Cross purposes: rethinking the death of Jesus
Christian Century, March 22, 2005 by S. Mark Heim
Proverbs of Ashes: Violence, Redemptive Suffering and the Search for What Saves Us. By Rita Nakashima Brock and Rebecca Ann Parker Beacon, 288 pp., $18.00.
The Nonviolent Atonement. By Denny J. Weaver Eerdmans, 246 pp., $22.00.
The Glory of the Atonement: Biblical, Historical & Practical Perspectives. Edited by Roger R. Nicole, Charles E. Hill and Frank A. James. InterVarsity, 500 pp., $29.00.
Power in the Blood? The Cross in the African American Experience. By JoAnne Marie Terrell. Orbis, 187 pp., $20.00.
King, Priest and Prophet: A Trinitarian Theology of Atonement. By Robert Sherman. T&T Clark, 304 pp., $36.95.
Beyond the Passion: Rethinking the Death and Life of Jesus. By Stephen J. Patterson. Fortress, 161 pp., $18.00.
Violence, Hospitality, and the Cross: Reappropriating the Atonement Tradition. By Hans Boersma. Baker, 288 pp., $29.99.
IS THE STORY of Jesus mainly about his death and a life that leads to it, or is the story of Jesus mainly about his life and a death that flows from it? On one view, it hardly matters: these are just two ways of looking at the same thing. On a more combative view, the difference is as great as night and day. Does the cross belong on the sleeves (and hearts) of Christians, as the glorious core of their faith, or does it belong in the repair shop, in need of drastic repairs, the primary Christian embarrassment for believers and an offense to outsiders?
The disagreement is not over Jesus' death as a fact. Both sides largely agree about the reality and circumstances of the crucifixion and, for that matter, of the resurrection. At least, the disagreement within one side on these issues is as great as the disagreement between the sides.
No, the conflict revolves around a theology of the cross, a theology that says Jesus' death is the supreme saving act, and that the equation of guilt, punishment and grace worked out through the execution of the innocent, divine victim in place of a rightly condemned humanity provides the essential sum of Christianity itself.
This theology is composed of many elements in scripture and tradition--references to Jesus' death as a sacrifice, ideas of redemptive suffering, and a deep tradition of eucharistic remembrance that Jesus died "for us." These elements appear in all branches and eras of Christian tradition. But the organization of them into a complete substitutionary view of the atonement is much less universal. Such a view has never been prominent in the Eastern Christian church, and it was not the dominant view in the Western church for the first half of its history.
Many think the rise of atonement theology represented a terrible wrong turn, plunging Christian spirituality into a toxic brew of idealized masochism, authorized violence and social domination. In Proverbs of Ashes, two feminist theologians make this case. They make it not with heated rhetoric but through a narrative intertwining their searing personal histories of abuse, depression, ministry and loss with reflections on where Christian beliefs have abetted the destructive forces in their lives and where they have been part of the healing.
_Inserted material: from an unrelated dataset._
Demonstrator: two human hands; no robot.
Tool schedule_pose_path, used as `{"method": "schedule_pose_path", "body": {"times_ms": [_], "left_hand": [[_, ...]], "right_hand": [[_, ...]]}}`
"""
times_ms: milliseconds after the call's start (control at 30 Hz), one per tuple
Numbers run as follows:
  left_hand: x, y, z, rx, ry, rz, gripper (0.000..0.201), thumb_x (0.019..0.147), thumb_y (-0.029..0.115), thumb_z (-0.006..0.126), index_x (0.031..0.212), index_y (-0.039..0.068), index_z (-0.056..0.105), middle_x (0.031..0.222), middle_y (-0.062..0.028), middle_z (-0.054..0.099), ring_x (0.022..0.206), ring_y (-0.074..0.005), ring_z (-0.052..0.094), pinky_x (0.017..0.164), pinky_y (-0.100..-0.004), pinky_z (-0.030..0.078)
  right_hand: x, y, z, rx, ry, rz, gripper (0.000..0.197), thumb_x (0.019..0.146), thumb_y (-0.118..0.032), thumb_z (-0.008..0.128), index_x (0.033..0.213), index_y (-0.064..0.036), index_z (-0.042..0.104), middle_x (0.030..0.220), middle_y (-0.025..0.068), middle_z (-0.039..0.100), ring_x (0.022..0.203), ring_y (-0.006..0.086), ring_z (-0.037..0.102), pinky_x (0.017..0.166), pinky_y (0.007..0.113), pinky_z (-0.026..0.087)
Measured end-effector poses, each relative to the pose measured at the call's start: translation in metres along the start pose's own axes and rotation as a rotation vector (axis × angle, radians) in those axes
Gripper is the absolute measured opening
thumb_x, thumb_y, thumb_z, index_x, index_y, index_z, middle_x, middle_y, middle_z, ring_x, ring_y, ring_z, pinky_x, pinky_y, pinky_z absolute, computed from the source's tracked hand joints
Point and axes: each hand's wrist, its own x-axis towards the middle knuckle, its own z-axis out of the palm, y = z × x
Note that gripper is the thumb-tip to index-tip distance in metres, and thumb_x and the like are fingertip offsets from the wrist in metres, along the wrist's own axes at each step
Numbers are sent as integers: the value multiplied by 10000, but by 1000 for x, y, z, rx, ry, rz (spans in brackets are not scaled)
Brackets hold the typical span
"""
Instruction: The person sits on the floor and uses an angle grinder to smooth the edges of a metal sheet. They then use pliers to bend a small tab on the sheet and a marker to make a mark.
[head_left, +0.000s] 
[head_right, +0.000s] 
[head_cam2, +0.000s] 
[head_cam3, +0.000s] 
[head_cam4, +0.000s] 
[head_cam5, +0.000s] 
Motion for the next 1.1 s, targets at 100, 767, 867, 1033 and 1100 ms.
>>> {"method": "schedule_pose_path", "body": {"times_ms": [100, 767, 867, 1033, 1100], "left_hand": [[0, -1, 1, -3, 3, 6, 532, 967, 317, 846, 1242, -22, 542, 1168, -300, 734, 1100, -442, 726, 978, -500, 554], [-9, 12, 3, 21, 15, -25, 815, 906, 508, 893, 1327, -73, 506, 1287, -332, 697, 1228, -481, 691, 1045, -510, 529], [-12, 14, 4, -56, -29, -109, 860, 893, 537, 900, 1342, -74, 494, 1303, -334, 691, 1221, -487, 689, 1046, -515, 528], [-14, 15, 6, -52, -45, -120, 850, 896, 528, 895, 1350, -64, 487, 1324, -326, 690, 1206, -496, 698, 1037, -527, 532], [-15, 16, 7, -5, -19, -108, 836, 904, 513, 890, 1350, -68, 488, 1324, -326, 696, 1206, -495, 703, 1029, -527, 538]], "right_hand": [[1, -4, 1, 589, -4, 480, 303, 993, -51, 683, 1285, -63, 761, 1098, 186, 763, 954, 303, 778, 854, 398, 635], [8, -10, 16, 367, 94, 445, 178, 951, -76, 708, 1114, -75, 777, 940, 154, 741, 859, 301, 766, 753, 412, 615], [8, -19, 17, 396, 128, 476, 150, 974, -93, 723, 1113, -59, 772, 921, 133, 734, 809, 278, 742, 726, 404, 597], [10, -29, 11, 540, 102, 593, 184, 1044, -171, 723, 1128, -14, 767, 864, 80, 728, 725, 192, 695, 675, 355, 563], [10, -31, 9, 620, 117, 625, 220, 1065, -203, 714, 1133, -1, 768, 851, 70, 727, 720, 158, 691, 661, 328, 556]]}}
Unlike many first-person approaches to controversial issues, the book's net effect is neither bitter nor dogmatic. The authors' honesty and vulnerability invite a genuine dialogue. Anyone who thinks there isn't a problem should start here.
If Rita Nakashima Brock and Rebecca Ann Parker make a case against atonement in experience, Denny Weaver complements it with a case drawn from history. The Nonviolent Atonement is a full-scale attack on St. Anselm's and others' substitution theologies of the cross," and it also spells out an alternative, which he calls "narrative Christus Victor." The saving work of Jesus is his struggle against and victory over the structural evil powers of this world. Weaver adds "narrative" to the phrase Christus Victor because some might focus this battle entirely on Jesus' death. Weaver's point is that the saving work is one continuous story, in which the cross is just one moment.
A Mennonite, Weaver associates the elevation of the cross with the fall of the church. The rise of a theology of God's redemptive use of punishment goes hand in hand with a church that learns to endorse the military force of a Christian state. His book also includes an impressive review of recent treatments of this topic by feminist, womanist and African-American theologians, perspectives that he weaves effectively into his argument.
IF THESE TWO books call for a root-and-branch excision of atonement, The Glory of the Atonement is a collection whose writers bring a "don't throw out the baby with the bathwater" caution. The former writers see the idea of atonement itself as an error. The latter collection see destructive effects sometimes flowing from faulty theological expressions. On the doctrine itself, the introduction quotes Emil Brunner: it is "the Christian religion itself; it is the main point; it is not something alongside of the center; it is the substance and kernel, not the husk."